I also have a 4 year old... (girl) and a 2 year old... (boy). My first question in this situation is are they both still taking naps? and then what time do you get them up in the morning or do they wake up in the morning. Now I am not saying we have it perfect as we are struggling to get our son to sleep later then 6:30 right now after him sleeping from 8-8 for over a year. First we don't do snacks before bed here. We start with going potty, and then getting into our jammies, then we brush teeth and then read a book and off to bed. Some nights if they were good during the day we get a little on the floor playtime/dance time. But only if they were good during the day. Now our kids both still go to sleep with a CD to listen too. Always have and probably will for another few years. Helps them settle down. Some people don't like doing this or feel that it becomes a crutch. But our kids will go to sleep if need be without one. We don't require our kids to get things going on their own and probably wont for another few years. Our daughter does get herself dressed when told/picks out her own jammies now etc. But it is not like she will do the whole routine without prompting. It rarely ever takes us more then a half hour to do our routine. The days that take longer are the days that either my daughter gets a nap (which is rare) or our son takes too long of a nap. This is usually my fault for needing a break during the day. We also take things away at night if they protest for too long. First warning is a swat in the but, second warning is a swat in the but and the loss of their (pillow, blanket or bear: these are the Lovies that they have, not their only pillow, blanket and bear) Third warning is No treats the next day and the loss of one of their lovies for two nights in a row. Now you don't have to add the swat in the but with your kids it just seems to help in our house. We usually don't have to go past the loss of a lovie for one night.

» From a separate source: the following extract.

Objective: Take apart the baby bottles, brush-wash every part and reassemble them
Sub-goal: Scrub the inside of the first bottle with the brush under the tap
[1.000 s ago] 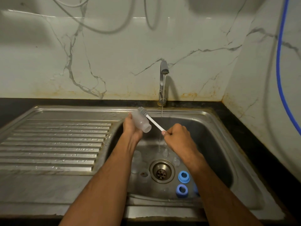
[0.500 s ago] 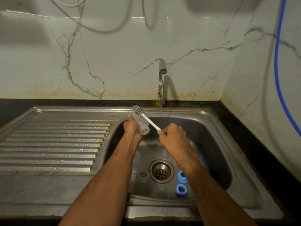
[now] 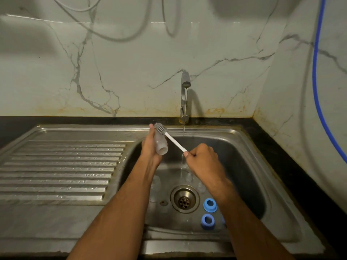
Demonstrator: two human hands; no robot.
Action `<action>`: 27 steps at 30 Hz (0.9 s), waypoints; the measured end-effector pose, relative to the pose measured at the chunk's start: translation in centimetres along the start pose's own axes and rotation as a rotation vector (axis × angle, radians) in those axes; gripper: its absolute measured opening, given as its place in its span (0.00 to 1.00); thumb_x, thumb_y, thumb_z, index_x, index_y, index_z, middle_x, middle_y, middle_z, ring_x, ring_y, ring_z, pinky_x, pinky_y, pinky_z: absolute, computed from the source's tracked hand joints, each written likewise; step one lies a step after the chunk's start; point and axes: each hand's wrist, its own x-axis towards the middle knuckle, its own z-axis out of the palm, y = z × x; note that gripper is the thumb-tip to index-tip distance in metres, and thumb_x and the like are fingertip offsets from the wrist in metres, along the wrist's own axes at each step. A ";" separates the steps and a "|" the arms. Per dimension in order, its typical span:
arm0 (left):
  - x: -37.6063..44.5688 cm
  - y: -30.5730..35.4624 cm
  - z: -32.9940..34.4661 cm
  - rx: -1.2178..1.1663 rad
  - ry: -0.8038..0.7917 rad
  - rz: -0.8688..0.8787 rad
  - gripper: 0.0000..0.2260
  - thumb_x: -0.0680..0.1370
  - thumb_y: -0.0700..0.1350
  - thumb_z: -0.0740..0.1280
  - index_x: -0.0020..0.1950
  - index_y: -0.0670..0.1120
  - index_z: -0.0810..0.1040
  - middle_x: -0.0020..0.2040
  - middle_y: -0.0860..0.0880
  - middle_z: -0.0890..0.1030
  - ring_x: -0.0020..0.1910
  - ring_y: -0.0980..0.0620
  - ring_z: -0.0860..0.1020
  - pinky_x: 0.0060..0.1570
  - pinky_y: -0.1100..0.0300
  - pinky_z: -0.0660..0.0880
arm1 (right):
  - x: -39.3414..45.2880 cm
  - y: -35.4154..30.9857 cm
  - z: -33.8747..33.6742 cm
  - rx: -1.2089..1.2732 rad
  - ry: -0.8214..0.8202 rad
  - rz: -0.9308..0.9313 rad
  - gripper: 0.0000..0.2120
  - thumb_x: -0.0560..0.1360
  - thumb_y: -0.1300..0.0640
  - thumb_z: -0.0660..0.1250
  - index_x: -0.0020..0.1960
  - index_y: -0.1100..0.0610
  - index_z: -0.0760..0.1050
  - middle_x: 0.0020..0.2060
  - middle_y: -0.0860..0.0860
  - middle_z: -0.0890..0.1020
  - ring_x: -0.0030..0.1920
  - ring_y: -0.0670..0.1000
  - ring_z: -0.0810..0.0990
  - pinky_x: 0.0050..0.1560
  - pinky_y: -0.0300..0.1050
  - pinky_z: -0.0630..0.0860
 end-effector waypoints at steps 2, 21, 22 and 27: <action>0.5 0.8 -0.3 0.015 0.058 -0.004 0.34 0.71 0.65 0.72 0.64 0.40 0.77 0.44 0.46 0.81 0.37 0.52 0.80 0.35 0.58 0.80 | 0.2 0.6 -1.0 -0.046 0.026 0.017 0.15 0.80 0.45 0.66 0.42 0.54 0.80 0.34 0.49 0.80 0.35 0.49 0.81 0.33 0.46 0.76; -2.7 0.5 1.1 0.511 0.103 0.064 0.14 0.76 0.40 0.73 0.60 0.51 0.79 0.58 0.44 0.80 0.56 0.42 0.78 0.51 0.43 0.81 | 0.2 3.1 -3.9 -0.081 0.149 0.118 0.18 0.80 0.49 0.67 0.33 0.55 0.73 0.26 0.48 0.72 0.27 0.48 0.71 0.30 0.42 0.67; -2.7 0.2 1.3 0.590 0.071 0.122 0.16 0.76 0.37 0.72 0.62 0.51 0.78 0.59 0.45 0.80 0.56 0.44 0.79 0.50 0.47 0.81 | 0.1 2.7 -3.6 -0.073 0.136 0.083 0.19 0.80 0.48 0.67 0.33 0.54 0.73 0.25 0.48 0.72 0.26 0.47 0.71 0.30 0.42 0.67; -2.7 -0.9 2.0 0.875 0.061 0.301 0.24 0.73 0.34 0.74 0.68 0.46 0.75 0.62 0.48 0.80 0.61 0.48 0.79 0.60 0.50 0.79 | 0.0 1.5 -3.1 -0.054 0.000 0.022 0.18 0.81 0.49 0.67 0.34 0.54 0.76 0.27 0.49 0.76 0.29 0.47 0.75 0.32 0.42 0.71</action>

I hear you on the bedtime routine being a SAHM it is the one part of the day I hate the most because I am just DONE by nighttime. We do have a rule (I am not sure if you hubby is around at night to do this) but if I have a day where I an just DONE my hubby takes over and does nighttime without me. It never helps to have the inpatient stress added to the routine.

I hope you can find something that works for your family! Your not alone.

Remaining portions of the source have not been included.